__TASK INSTRUCTIONS__
Search the data below for the word "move" and copy each line that holds it.

__DATA SECTION__
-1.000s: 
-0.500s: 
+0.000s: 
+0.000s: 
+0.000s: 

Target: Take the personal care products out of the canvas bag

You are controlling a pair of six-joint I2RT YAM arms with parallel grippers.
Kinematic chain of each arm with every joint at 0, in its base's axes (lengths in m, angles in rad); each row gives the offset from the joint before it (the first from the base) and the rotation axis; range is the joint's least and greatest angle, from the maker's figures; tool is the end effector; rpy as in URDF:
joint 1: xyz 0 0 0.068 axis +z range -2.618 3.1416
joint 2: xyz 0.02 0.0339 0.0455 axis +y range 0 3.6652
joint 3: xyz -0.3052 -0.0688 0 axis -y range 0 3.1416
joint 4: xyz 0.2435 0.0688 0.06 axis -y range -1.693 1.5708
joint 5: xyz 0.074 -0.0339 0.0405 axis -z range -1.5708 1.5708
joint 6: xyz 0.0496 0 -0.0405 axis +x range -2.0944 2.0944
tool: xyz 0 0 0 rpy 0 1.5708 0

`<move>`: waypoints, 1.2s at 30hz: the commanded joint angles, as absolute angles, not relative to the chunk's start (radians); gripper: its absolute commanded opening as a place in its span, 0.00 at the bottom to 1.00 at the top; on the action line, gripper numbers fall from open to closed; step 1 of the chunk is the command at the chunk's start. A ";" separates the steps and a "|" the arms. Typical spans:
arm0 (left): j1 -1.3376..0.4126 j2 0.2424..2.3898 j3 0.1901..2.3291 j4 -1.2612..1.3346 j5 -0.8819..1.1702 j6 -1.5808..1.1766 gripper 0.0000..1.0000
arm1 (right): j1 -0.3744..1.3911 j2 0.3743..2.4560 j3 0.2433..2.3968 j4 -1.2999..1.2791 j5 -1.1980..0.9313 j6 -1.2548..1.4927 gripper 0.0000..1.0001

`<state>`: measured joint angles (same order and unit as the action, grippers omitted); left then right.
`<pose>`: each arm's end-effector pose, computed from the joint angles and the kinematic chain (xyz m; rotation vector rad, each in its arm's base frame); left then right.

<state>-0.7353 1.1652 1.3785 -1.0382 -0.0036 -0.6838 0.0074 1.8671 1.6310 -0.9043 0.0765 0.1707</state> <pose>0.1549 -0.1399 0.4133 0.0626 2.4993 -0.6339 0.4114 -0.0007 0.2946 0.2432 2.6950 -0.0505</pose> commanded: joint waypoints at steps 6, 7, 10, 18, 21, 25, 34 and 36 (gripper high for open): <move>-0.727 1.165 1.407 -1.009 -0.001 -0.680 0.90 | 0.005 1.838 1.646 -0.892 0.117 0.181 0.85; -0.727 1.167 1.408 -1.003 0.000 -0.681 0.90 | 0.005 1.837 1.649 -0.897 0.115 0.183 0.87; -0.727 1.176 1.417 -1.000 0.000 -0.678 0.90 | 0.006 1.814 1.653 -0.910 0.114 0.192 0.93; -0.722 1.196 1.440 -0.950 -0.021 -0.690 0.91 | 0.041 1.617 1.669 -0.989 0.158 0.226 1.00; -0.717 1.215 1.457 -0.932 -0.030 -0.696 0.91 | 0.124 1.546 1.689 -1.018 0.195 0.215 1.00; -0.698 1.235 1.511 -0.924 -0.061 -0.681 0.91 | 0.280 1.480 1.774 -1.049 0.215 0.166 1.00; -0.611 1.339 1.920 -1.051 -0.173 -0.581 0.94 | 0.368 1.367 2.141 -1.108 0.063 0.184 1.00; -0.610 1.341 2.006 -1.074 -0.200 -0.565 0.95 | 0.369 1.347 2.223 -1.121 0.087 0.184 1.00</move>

__SOLVED PROBLEM__
`<move>`: waypoints, 1.2s at 30hz: the commanded joint angles, as absolute angles, not relative to the chunk's start (radians); gripper: its absolute commanded opening as a place in its span, 0.00 at the bottom to 1.00 at the top; on the action line, gripper numbers fall from open to closed; step 1 of the chunk is the command at the chunk's start. A ";" separates the steps and a "|" the arms. Typical spans:
<state>-0.7353 1.1652 1.3785 -1.0382 -0.0036 -0.6838 0.0074 1.8671 1.6310 -0.9043 0.0765 0.1707</state> <pose>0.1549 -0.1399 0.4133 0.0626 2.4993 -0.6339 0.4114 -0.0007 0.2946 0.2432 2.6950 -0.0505</pose> commanded: joint waypoints at steps 6, 7, 10, 18, 21, 25, 34 and 36 (gripper high for open): <move>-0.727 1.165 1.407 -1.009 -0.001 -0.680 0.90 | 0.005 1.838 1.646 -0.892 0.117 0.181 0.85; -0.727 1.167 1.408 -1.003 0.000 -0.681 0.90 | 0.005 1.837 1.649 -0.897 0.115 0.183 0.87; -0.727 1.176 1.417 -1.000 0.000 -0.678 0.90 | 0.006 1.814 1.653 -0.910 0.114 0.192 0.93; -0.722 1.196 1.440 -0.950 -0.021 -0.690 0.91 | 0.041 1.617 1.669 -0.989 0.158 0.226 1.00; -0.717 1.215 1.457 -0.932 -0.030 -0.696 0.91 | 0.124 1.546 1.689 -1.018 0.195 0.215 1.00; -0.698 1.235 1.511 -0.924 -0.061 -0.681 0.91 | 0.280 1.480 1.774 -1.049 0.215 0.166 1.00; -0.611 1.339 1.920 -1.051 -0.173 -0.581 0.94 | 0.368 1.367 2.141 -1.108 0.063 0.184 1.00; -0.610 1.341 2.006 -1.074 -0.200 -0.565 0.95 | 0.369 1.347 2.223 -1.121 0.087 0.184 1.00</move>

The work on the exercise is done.